#### DATA SHOWN
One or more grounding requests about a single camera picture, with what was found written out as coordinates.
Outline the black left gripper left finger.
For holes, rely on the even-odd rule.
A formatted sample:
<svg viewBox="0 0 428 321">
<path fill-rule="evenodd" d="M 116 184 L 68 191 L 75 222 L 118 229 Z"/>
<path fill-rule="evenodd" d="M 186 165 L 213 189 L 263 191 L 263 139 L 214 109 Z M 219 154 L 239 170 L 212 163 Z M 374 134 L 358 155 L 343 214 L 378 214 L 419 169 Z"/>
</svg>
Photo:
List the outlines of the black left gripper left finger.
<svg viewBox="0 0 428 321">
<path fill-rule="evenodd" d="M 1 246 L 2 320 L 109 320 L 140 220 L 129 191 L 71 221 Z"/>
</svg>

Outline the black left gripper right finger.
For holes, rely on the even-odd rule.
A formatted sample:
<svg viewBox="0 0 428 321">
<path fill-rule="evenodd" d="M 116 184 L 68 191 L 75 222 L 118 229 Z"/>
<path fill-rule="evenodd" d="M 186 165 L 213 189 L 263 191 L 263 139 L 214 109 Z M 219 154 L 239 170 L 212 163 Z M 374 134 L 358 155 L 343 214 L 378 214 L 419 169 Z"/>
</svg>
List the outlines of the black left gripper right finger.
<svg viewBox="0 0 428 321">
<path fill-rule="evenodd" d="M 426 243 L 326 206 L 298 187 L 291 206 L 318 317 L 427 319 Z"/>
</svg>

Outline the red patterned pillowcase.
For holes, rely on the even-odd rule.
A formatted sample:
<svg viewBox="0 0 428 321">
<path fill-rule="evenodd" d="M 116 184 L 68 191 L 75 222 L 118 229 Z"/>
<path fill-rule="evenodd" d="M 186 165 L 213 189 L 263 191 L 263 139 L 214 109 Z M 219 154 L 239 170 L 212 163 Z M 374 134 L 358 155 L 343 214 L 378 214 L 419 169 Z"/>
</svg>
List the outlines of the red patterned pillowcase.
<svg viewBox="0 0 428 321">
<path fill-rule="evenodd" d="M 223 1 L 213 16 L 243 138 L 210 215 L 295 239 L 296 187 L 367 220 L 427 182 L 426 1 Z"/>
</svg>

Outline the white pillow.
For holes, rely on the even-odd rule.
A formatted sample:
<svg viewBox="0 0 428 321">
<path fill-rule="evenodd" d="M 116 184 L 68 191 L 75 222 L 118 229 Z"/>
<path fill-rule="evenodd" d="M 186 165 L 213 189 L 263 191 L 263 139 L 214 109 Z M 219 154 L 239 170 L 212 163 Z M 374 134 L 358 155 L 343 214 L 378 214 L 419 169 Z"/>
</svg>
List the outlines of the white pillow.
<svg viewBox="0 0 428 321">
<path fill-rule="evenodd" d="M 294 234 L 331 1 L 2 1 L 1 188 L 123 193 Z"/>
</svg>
########
* _ASSIGNMENT_
Please retype all of the data above exactly as it appears.

* _TASK RESULT_
One or more grounding requests about a single camera picture, with what was found written out as coordinates.
Outline the black left gripper left finger.
For holes, rely on the even-odd rule.
A formatted sample:
<svg viewBox="0 0 428 321">
<path fill-rule="evenodd" d="M 116 184 L 68 191 L 75 222 L 118 229 Z"/>
<path fill-rule="evenodd" d="M 186 165 L 213 189 L 263 191 L 263 139 L 214 109 Z M 219 154 L 239 170 L 212 163 Z M 374 134 L 358 155 L 343 214 L 378 214 L 419 169 Z"/>
</svg>
Photo:
List the outlines of the black left gripper left finger.
<svg viewBox="0 0 428 321">
<path fill-rule="evenodd" d="M 1 246 L 2 320 L 109 320 L 140 220 L 129 191 L 71 221 Z"/>
</svg>

Outline the black left gripper right finger.
For holes, rely on the even-odd rule.
A formatted sample:
<svg viewBox="0 0 428 321">
<path fill-rule="evenodd" d="M 116 184 L 68 191 L 75 222 L 118 229 Z"/>
<path fill-rule="evenodd" d="M 186 165 L 213 189 L 263 191 L 263 139 L 214 109 Z M 219 154 L 239 170 L 212 163 Z M 374 134 L 358 155 L 343 214 L 378 214 L 419 169 Z"/>
</svg>
List the outlines of the black left gripper right finger.
<svg viewBox="0 0 428 321">
<path fill-rule="evenodd" d="M 426 243 L 326 206 L 298 187 L 291 206 L 318 317 L 427 319 Z"/>
</svg>

Outline the red patterned pillowcase.
For holes, rely on the even-odd rule.
A formatted sample:
<svg viewBox="0 0 428 321">
<path fill-rule="evenodd" d="M 116 184 L 68 191 L 75 222 L 118 229 Z"/>
<path fill-rule="evenodd" d="M 186 165 L 213 189 L 263 191 L 263 139 L 214 109 Z M 219 154 L 239 170 L 212 163 Z M 374 134 L 358 155 L 343 214 L 378 214 L 419 169 Z"/>
</svg>
List the outlines of the red patterned pillowcase.
<svg viewBox="0 0 428 321">
<path fill-rule="evenodd" d="M 223 1 L 213 16 L 243 138 L 210 215 L 295 239 L 296 187 L 367 220 L 427 182 L 426 1 Z"/>
</svg>

Outline the white pillow.
For holes, rely on the even-odd rule.
A formatted sample:
<svg viewBox="0 0 428 321">
<path fill-rule="evenodd" d="M 116 184 L 68 191 L 75 222 L 118 229 Z"/>
<path fill-rule="evenodd" d="M 186 165 L 213 189 L 263 191 L 263 139 L 214 109 Z M 219 154 L 239 170 L 212 163 Z M 374 134 L 358 155 L 343 214 L 378 214 L 419 169 Z"/>
</svg>
List the outlines of the white pillow.
<svg viewBox="0 0 428 321">
<path fill-rule="evenodd" d="M 294 234 L 331 1 L 2 1 L 1 188 L 123 193 Z"/>
</svg>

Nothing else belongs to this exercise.